Problem. Where a line of the data below has the string "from", copy that line.

Data excerpt.
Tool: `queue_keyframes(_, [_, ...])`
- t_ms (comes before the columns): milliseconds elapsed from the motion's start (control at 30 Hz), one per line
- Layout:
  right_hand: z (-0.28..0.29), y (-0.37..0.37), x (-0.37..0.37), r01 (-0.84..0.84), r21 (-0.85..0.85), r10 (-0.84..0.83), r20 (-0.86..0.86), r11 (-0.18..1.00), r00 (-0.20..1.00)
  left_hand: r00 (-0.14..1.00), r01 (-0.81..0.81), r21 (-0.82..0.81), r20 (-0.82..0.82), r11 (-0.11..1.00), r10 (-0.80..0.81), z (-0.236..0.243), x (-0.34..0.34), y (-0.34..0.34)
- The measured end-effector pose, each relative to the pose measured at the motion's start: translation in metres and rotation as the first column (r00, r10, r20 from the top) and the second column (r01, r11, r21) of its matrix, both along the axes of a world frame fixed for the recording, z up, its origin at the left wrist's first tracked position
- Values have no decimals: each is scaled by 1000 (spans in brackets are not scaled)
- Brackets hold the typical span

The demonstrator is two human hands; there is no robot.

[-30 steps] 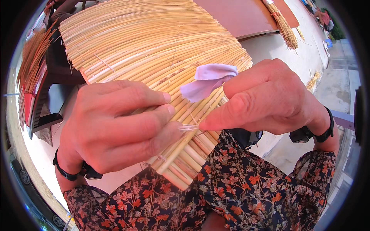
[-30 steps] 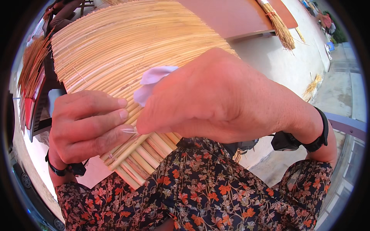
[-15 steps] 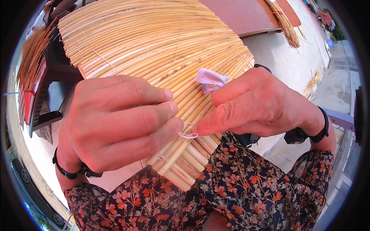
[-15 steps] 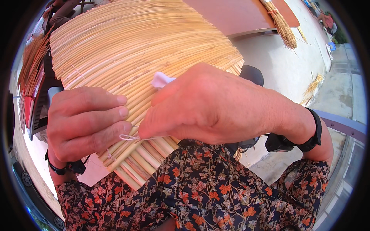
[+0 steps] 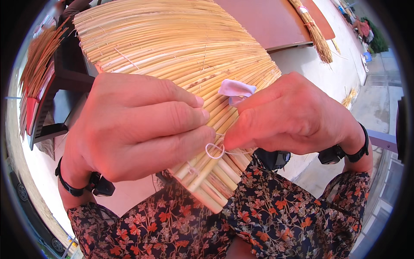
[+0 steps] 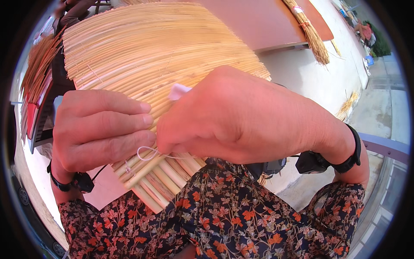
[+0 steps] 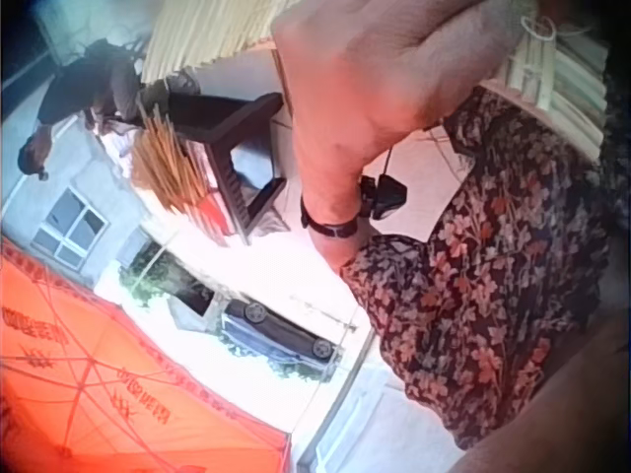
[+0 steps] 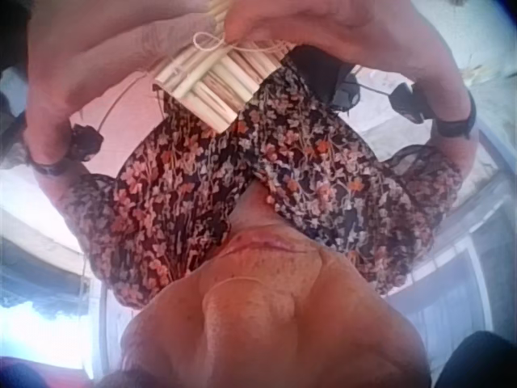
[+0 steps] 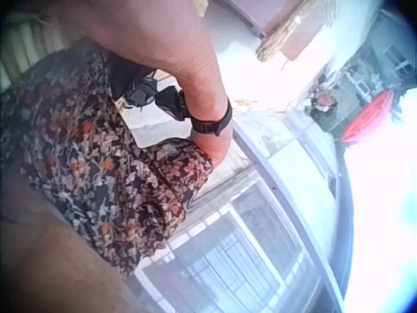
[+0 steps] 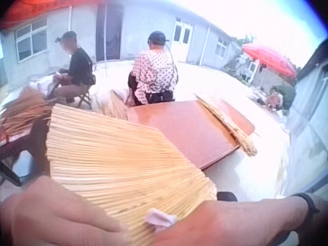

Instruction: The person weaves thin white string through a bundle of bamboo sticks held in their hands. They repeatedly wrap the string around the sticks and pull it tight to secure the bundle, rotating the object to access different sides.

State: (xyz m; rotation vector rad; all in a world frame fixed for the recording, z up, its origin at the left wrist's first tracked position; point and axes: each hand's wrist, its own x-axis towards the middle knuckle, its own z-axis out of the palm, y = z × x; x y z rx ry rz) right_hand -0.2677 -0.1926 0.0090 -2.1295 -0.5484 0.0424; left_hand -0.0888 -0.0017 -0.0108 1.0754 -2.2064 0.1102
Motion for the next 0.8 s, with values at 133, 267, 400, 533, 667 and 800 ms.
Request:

Response for this exercise.
- t_ms (comes before the columns): milliseconds elapsed from the motion's start (control at 30 Hz), one per line
- The measured end-effector pose, each relative to the pose measured at the motion's start: translation in metres and rotation as the first column (r00, r10, r20 from the top) and the second column (r01, r11, r21) of its matrix, both along the axes of a world frame fixed for the recording, z up, its origin at the left wrist's first tracked position

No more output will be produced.